Versuchen wir, in einem anständigen Land zu leben. Dafür muss jeder etwas tun. Sie müssen nicht warten, bis Ihr Nachbar, Ihr Sohn, Ihr Enkel es tun, jeder muss etwas tun. Andernfalls ist es sehr einfach, uns nacheinander zu erpressen, uns Angst zu machen, es ist sehr einfach, mit uns umzugehen. Lasst uns zusammen gehen, aber gleichzeitig bin ich gegen die Revolution. Ich mag kein Blut. Ich will nicht, dass hier auch nur das Leben eines jungen Mannes verloren geht. Ich denke, wir sollten unseren eigenen belarussischen „Gandhismus“ finden. Wenn wir zusammen sind, werden wir ihn natürlich finden.

Es gibt jetzt viele Kriege auf der Welt, sind Sie als Schriftsteller nicht frustriert, dass Bücher den Menschen anscheinend nichts beibringen? Ist jetzt eine Annäherung zwischen Ost und West möglich, kein neuer Kalter Krieg, sondern eine gemeinsame Welt, nicht russisch, nicht westlich?
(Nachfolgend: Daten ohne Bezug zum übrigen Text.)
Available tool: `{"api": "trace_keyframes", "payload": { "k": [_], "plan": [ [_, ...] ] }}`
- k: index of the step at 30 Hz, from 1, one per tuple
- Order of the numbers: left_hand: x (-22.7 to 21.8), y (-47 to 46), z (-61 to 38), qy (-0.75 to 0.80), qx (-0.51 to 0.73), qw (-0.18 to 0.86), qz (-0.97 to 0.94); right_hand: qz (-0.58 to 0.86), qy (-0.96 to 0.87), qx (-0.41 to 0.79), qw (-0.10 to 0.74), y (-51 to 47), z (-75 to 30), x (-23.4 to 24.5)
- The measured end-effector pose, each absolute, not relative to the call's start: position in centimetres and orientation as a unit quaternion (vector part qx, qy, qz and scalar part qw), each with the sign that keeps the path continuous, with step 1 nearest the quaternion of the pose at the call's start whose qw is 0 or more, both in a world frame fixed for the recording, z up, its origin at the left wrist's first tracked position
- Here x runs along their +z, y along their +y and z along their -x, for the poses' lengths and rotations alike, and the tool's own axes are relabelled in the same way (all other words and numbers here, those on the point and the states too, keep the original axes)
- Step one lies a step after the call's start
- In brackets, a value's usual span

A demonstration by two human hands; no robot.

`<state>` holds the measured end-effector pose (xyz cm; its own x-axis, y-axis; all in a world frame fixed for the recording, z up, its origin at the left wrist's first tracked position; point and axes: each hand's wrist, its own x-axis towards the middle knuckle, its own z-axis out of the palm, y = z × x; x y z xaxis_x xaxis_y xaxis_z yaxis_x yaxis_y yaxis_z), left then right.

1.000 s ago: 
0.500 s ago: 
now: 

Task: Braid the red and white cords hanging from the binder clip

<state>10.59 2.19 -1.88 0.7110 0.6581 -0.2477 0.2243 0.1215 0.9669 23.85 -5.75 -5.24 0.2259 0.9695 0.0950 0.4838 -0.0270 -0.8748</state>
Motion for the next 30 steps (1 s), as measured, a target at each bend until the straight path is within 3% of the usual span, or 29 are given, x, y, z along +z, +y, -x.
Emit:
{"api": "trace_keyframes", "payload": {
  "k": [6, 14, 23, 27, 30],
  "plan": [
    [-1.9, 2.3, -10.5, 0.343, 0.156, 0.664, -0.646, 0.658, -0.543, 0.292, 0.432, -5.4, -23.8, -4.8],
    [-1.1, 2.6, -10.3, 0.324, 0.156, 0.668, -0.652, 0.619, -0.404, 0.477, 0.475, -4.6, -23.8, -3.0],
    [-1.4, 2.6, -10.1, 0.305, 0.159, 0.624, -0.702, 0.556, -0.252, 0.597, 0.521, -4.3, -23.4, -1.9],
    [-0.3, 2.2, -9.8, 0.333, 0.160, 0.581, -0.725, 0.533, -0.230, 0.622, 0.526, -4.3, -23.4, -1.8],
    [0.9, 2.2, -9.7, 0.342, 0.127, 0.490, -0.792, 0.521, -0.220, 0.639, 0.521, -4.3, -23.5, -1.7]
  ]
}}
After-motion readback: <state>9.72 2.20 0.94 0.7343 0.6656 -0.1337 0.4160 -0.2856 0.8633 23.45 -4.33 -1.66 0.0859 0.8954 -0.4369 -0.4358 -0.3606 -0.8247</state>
Es gibt nicht nur Bücher auf der Welt, Tolstoi und jemand anderen, sondern es gibt auch die Bibel und Franz von Assisi, und Surazhsky stand viele Tage auf einem Stein, diese religiösen Märtyrer ... Aber eine Person ändert sich nicht. Trotzdem würde ich gerne glauben, dass sich etwas ändert, obwohl mich die Ereignisse in Donezk und der Krieg in Odessa persönlich erschreckt haben: Wie schnell die Kultur vergeht und wie schnell das Biest aus einem Menschen herausklettert. Ich denke also, wenn wir aufhören, unser Ding zu machen, könnte es noch schlimmer werden. Wie geht es dem Apostel Paulus? Wehe mir, wenn ich aufhöre zu predigen. Was den Anti-Westernismus betrifft, der jetzt besonders in Russland herrscht, denke ich, dass er ausreichen wird. Wird mit den derzeitigen Führern gehen. Es gibt keinen solchen Hass unter den Menschen. Weder das russische noch das belarussische Volk hegen Hass auf den Westen, auf Europa. Es ist alles Schaum, der von Politikern geschaffen wurde. Nun, es wird immer junge Leute geben, die ihr eigenes Spiel spielen wollen. Es ist also nicht tief, aber das einzige ist, dass wir in einer solchen Zwischenzeit noch lange leben werden. Wir waren in den 90ern zu naiv, als wir das einmal dachten, dann werden wir frei. Nein, es ist unmöglich, wie sich herausstellt. Es schien allen, dass die Leute Solschenizyn lesen und sofort sauber werden würden, und jeden Tag töteten die Leute jemanden im Treppenhaus. Ich denke, das schwerste Erbe, das der Sozialismus hinterlässt, ist eine Person, eine traumatisierte Person, weil das Lager sowohl den Henker als auch das Opfer korrumpiert.

- Wie fängst du an zu schreiben? Sagen Sie mir, was dieser Prozess ist.

Das ist eine lange Frage. Das ist ein großes Gespräch.